Senate confirms Boston Mayor Marty Walsh to lead the Department of Labor

“Secretary Walsh will bring with him the experience necessary to meet our current challenges, which include the reopening of the economy and getting Americans back to work quickly and safely,” said Sen. Richard Burr of North Carolina, a senior member. of the Republican Party on the Senate working committee. “Secretary Walsh also understands that the conversations between work and management must be balanced.”

Walsh said during a press conference on Monday that he would travel to Washington on Tuesday to take an oath and that he would officially resign as mayor of Boston that night. He is due to start work at the Frances Perkins Building this week.

The unions welcomed Walsh’s confirmation as a transition to a more worker-friendly Department of Labor.

“For four years, working families have lived with a Department of Labor dedicated to serving a handful of elite interests,” AFL-CIO President Richard Trumka said in a statement on Walsh’s confirmation. “Now, the power to ensure safety and equality in our workplaces has been transferred from an unforgiving corporate lawyer to a proud brother in the union.”

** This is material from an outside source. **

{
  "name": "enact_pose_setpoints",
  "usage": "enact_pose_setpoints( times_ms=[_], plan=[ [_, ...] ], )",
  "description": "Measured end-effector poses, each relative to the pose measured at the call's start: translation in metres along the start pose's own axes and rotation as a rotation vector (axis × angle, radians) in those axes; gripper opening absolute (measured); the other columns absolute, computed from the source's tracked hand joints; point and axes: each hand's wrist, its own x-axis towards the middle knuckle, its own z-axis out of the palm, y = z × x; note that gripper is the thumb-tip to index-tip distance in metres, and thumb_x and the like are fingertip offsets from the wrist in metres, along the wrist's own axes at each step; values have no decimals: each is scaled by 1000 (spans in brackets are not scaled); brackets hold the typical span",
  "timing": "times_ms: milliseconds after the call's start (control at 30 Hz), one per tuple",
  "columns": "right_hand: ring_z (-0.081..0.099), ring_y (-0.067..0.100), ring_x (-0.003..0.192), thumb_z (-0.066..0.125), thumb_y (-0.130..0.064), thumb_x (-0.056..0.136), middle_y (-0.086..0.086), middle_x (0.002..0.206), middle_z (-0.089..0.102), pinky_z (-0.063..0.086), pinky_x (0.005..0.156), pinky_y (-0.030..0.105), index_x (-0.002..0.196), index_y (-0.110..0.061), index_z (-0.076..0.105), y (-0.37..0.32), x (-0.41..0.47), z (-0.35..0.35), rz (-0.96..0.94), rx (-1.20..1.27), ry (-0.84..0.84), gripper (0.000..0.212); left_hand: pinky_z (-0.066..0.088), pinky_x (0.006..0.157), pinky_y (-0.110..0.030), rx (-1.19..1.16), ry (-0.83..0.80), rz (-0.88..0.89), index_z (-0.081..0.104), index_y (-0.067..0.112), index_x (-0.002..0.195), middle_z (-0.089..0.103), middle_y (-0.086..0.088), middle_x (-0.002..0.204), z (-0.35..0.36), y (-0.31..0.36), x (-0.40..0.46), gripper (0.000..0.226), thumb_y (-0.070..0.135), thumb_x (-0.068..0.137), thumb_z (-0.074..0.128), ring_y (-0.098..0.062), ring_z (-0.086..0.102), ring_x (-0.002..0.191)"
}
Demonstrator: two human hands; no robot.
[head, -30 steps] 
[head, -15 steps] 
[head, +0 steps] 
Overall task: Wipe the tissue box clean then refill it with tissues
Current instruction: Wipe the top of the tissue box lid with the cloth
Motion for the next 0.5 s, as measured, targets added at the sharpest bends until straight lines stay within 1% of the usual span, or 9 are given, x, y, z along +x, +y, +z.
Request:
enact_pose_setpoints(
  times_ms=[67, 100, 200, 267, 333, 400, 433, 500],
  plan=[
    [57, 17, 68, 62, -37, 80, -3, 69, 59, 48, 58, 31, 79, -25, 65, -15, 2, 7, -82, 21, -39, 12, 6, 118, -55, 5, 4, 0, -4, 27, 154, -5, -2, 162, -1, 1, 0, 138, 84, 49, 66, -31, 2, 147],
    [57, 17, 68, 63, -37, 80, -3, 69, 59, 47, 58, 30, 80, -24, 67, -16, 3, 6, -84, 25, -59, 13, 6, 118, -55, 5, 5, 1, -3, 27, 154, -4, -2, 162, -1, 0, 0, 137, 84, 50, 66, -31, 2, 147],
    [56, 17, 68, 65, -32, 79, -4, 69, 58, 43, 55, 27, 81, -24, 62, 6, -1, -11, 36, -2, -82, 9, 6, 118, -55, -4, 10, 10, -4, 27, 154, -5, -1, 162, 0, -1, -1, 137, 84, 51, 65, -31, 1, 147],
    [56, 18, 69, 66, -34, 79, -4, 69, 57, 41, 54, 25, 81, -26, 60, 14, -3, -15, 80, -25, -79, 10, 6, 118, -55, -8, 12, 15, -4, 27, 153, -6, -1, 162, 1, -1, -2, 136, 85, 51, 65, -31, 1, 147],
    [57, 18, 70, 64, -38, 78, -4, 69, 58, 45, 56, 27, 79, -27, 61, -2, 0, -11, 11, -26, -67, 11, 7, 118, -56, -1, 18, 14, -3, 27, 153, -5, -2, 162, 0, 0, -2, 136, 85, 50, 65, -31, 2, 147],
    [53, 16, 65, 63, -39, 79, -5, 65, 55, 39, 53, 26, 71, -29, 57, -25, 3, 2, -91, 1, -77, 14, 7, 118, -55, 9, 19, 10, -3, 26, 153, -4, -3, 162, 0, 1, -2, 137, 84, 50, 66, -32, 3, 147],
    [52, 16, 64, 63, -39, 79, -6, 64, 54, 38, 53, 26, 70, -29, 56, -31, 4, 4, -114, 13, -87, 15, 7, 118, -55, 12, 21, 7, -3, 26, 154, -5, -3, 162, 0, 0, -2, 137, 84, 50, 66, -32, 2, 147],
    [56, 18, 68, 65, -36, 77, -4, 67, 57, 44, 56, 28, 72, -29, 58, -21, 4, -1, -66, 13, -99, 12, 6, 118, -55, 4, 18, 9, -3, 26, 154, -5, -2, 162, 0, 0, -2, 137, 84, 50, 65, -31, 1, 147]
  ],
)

“He will work to expand rights, freedoms and protections for all, not just for the rich and corporations,” added AFSCME President Lee Saunders. “As secretary of labor and close ally to the president, he will be a powerful and effective voice for workers in the Biden government.”

Walsh will be tasked with implementing the Biden administration’s agenda in the department, which includes stricter enforcement of job security and expanding learning training opportunities, among other changes.

The Occupational Safety and Health Administration is working on a temporary emergency safety standard specific to the coronavirus that would require employers to take certain measures to protect their workers from exposure to the virus.

President Joe Biden asked the agency to finalize the standard by March 15, but so far the Office of Management and Budget has not indicated that it has received the standard for review – the last step before the rule was made public.

Walsh will also oversee the agency while administering pandemic emergency unemployment programs – which have been the main targets of fraud during the Covid-19 pandemic – and provides technical assistance to state agencies that have struggled to pay for much needed aid.

Several of these programs have been extended until September under the Democrats’ nearly $ 2 trillion bailout package approved earlier this month.

The Department of Labor issued guidance last week directing states on how to implement these new changes. But Walsh’s work has been cut for him: States have been struggling to reprogram their old-fashioned computer systems to pay for aid, and some have recently started paying for some of the benefits extended by the December aid package.

Walsh is the last ministerial-level official to be confirmed, and the vote followed a Senate action on Biden’s nominees for the Cabinet in recent weeks, after the pace of government confirmations has fallen short of his predecessors.

“American workers will finally have one of them leading the Department of Labor, someone from working America who will fight for working America,” said Senate minority leader Chuck Schumer on Tuesday.